Technical Perspective

  1. Microservice 1 receives order requests and creates orders.
  2. Order events are published to Kafka for downstream processing.
  3. Microservice 2 consumes order events, manages inventory, and coordinates back with Microservice 1.
  4. Microservices can run, be sca, and be deployed independently

Use Cases

Order Processing

  1. A customer selects products and initiates an order - Note that in a single order, we can have multiple products, and each product can have multiple quantities - we check and update orderItem status for each product upon order creation and inventory updates - default status is PENDING can be CANCELED if the inventory update fails or EXECUTED if the inventory update is successful
  2. Microservice 1 creates an order and publishes an order event to Kafka.
  3. Microservice 2 updates inventory levels.
  4. Microservice 2 publishes inventory events to Kafka.
  5. Microservice 1 receives inventory events and updates order statuses accordingly.

API Documentation

Detailed API documentation for Microservice 1 and Microservice 2 can be found in separate documents. These APIs cover order creation, modification, retrieval and inventory management

Deployment and Scalability

The system can be deployed in a containerized environment with orchestration (e.g., Docker and Kubernetes) to ensure scalability and high availability.
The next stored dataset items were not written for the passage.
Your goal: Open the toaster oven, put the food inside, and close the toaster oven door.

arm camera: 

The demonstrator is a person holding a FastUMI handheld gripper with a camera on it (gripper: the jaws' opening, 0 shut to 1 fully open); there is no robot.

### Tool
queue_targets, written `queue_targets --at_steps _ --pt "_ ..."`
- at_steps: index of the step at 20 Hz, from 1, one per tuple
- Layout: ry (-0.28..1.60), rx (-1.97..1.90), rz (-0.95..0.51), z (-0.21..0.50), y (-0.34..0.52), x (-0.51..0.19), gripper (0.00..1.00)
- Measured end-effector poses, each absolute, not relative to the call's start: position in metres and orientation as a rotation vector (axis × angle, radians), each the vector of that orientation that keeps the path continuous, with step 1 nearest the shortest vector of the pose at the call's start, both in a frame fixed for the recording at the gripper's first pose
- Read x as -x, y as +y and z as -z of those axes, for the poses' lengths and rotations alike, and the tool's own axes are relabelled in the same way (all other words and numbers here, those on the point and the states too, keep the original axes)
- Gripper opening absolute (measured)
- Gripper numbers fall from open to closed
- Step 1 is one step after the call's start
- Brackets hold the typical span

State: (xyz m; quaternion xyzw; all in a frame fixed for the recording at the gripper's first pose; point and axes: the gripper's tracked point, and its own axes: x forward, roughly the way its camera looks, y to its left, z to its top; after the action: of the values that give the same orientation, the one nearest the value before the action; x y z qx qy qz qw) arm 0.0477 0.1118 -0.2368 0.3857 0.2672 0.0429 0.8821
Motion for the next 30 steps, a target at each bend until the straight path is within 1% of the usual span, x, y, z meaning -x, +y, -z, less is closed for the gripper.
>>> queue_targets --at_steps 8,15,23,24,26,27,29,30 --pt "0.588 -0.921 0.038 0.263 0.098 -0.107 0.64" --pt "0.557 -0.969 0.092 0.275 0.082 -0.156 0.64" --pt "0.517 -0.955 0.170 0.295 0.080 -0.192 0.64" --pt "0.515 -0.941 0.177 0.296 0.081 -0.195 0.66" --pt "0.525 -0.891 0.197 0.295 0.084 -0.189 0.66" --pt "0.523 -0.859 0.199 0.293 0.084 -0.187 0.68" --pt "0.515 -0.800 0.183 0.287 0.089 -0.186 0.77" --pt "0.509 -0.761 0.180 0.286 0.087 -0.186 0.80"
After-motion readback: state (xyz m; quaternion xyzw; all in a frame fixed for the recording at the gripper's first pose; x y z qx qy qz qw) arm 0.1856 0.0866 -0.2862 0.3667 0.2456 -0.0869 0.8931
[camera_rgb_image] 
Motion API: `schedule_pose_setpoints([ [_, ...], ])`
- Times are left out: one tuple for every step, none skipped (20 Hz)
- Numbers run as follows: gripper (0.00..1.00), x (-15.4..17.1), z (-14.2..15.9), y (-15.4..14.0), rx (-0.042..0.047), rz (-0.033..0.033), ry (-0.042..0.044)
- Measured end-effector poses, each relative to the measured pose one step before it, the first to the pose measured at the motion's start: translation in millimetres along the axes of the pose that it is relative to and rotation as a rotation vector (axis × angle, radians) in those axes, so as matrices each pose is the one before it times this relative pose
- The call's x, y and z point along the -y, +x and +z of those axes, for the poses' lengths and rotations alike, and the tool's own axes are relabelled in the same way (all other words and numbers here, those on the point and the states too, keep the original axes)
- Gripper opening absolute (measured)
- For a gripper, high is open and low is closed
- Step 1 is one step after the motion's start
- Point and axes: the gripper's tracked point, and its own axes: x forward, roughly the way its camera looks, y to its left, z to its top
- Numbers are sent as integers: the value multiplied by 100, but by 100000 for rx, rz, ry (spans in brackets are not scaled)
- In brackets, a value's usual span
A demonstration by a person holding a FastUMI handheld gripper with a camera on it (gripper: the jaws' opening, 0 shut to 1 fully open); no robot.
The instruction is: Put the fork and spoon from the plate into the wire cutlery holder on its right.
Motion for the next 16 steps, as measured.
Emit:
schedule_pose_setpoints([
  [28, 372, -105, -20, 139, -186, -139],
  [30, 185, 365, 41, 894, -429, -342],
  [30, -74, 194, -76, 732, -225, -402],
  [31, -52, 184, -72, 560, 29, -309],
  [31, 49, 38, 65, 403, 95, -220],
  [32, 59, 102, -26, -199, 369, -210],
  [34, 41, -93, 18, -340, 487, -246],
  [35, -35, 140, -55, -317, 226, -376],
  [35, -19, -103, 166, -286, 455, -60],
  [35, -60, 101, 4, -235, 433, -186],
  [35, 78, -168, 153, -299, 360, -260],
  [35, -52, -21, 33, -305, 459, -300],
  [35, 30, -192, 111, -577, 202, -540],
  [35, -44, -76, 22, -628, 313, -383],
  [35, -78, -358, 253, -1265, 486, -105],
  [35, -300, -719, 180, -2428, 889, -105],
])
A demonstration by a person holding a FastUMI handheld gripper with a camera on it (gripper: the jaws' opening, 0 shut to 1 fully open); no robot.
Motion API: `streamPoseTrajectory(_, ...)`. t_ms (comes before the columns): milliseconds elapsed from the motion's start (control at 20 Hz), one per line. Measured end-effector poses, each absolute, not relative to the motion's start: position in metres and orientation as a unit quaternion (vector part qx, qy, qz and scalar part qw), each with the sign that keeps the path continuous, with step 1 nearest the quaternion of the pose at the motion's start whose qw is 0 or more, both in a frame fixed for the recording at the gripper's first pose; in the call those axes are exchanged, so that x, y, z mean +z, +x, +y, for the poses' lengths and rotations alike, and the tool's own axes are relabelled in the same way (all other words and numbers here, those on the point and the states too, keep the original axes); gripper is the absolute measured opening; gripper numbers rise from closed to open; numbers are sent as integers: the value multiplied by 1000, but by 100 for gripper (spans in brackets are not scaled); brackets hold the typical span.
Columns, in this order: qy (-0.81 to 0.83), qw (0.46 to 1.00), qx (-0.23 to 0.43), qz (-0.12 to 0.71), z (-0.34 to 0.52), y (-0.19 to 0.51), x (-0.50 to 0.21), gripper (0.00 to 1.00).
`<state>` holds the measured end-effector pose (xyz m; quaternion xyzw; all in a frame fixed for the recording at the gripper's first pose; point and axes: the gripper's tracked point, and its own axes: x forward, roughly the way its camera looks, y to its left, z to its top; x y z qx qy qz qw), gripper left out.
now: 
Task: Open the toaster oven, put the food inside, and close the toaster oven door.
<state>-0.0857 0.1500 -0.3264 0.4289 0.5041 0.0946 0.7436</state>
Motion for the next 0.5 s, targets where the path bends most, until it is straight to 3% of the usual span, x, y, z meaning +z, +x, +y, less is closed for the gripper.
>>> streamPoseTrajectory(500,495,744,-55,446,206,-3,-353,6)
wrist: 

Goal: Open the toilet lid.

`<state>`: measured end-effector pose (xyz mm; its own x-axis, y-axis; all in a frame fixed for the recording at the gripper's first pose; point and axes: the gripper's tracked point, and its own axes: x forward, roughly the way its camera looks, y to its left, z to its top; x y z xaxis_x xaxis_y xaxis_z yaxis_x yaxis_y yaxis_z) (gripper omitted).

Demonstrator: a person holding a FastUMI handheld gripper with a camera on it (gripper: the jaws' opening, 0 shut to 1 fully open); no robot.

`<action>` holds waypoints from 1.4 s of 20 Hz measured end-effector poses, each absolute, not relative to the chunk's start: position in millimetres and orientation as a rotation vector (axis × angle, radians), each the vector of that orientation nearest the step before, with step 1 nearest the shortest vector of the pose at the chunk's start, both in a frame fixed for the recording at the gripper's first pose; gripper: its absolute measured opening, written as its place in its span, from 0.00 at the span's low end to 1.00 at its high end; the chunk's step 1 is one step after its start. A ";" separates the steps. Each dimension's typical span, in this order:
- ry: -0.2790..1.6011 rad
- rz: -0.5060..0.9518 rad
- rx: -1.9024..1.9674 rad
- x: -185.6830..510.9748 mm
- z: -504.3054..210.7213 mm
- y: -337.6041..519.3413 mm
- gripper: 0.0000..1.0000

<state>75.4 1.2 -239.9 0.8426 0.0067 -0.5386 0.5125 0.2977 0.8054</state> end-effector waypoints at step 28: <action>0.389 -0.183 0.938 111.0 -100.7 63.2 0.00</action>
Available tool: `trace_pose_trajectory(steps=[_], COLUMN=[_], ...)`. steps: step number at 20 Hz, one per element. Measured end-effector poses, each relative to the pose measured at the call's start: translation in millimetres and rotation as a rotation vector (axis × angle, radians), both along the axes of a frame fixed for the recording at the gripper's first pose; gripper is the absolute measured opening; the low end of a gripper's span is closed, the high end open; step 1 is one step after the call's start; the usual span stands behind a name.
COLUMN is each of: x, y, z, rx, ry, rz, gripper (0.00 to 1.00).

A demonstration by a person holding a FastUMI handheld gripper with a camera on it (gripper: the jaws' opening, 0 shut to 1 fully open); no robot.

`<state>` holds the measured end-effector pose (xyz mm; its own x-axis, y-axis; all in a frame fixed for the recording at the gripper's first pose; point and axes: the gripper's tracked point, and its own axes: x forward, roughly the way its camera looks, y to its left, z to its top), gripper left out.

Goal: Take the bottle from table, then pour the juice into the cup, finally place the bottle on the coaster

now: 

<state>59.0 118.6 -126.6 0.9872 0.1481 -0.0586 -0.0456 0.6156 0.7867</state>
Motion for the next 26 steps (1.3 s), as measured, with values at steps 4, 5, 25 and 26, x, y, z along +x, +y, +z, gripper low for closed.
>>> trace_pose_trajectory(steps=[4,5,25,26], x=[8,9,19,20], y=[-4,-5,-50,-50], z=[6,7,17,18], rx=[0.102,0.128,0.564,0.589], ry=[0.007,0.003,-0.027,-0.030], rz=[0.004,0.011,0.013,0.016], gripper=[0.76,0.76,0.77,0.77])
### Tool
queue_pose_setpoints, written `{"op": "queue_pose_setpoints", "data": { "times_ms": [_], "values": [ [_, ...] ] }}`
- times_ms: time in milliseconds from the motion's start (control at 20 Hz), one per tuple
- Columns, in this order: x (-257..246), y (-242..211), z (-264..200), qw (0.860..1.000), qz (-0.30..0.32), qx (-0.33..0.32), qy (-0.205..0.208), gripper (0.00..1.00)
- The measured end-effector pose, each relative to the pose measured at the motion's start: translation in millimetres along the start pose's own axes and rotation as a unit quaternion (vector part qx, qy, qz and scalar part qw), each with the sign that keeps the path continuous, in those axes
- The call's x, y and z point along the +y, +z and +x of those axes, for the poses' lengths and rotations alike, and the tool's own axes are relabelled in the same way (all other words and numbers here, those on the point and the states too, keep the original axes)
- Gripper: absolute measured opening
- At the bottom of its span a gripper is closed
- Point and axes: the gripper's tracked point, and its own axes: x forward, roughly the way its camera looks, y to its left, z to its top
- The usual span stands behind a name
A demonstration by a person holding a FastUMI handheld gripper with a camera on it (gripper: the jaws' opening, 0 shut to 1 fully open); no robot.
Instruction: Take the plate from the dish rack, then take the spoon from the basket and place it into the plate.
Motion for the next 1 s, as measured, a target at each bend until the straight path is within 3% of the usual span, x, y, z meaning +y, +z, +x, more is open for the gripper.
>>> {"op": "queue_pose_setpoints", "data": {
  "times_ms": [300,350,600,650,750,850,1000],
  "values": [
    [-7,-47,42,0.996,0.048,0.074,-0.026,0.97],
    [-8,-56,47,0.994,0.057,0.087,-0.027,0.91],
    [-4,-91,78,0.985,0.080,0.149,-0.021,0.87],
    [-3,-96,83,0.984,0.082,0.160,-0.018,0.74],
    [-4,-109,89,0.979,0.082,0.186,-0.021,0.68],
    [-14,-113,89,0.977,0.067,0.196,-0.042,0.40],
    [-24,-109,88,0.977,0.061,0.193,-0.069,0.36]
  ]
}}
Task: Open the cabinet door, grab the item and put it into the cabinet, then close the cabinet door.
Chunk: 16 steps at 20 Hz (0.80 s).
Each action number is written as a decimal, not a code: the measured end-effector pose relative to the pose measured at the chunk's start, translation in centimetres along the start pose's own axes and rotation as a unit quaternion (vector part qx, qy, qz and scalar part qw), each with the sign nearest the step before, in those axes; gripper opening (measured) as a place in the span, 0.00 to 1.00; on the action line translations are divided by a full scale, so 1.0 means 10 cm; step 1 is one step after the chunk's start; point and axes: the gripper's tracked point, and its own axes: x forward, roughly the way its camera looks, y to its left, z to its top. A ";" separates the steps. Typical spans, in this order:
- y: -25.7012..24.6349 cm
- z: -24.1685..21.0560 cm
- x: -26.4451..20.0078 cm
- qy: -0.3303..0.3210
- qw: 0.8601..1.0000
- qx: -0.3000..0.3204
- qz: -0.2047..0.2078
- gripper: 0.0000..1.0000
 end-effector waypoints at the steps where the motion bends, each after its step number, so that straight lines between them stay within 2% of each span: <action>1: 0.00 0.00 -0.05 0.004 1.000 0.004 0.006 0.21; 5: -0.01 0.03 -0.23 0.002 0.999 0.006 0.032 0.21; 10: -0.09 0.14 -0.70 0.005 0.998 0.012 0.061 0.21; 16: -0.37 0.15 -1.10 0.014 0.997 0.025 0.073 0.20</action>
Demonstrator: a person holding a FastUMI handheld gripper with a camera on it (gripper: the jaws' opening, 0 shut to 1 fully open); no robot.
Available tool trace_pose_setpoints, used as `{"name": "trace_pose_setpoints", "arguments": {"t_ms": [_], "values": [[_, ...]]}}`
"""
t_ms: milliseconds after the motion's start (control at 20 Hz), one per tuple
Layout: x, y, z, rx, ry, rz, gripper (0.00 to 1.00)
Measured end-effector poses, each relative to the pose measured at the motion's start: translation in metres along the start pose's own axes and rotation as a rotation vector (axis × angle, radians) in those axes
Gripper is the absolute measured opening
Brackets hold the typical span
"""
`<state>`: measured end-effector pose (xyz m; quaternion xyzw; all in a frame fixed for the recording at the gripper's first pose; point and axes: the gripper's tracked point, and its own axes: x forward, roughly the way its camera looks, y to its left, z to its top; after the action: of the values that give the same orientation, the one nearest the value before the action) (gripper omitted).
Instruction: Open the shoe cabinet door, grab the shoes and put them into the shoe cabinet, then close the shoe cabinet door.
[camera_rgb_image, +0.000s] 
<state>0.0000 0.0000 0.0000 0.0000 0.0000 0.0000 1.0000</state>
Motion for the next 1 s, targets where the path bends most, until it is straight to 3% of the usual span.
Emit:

Microservices can be replicated horizontally to handle increased loads.

API DOCUMENTATION

Microservice 1 - Order Management

Endpoints

  • POST oms/orders - Create a new order
    • Body
      • userId - ID of the customer who placed the order
      • orderItems - List of order items
        • productId - ID of the product
        • quantity - Quantity of the product
    • Response
      • success - true if the order was created successfully
      • data - the order object
      • error - error message if the order creation failed
  • GET oms/orders/{orderId} - Get an order by order ID
  • PUT oms/orders/{orderId} - Update an order by order ID - can be used to update order status
    • Body
      • status - new status of the order
      • (optional) orderItems - list of order items to be updated
        • productId - ID of the product
        • quantity - Quantity of the product
        • status - new status of the order item
    • Response
      • success - true if the order was updated successfully
      • data - the order object
      • error - error message if the order update failed

Microservice 2 - Inventory

Listens to order events from Kafka and updates inventory levels accordingly

Conclusion

The Order Processing System for E-commerce provides a robust solution for efficient order management and processing. The collaboration between Microservice 1 and Microservice 2 enables seamless order handling and inventory management

This documentation serves as a comprehensive guide to understanding the system's architecture, functionalities, and key use cases, demonstrating how the two microservices work together to deliver a reliable and responsive e-commerce order processing system.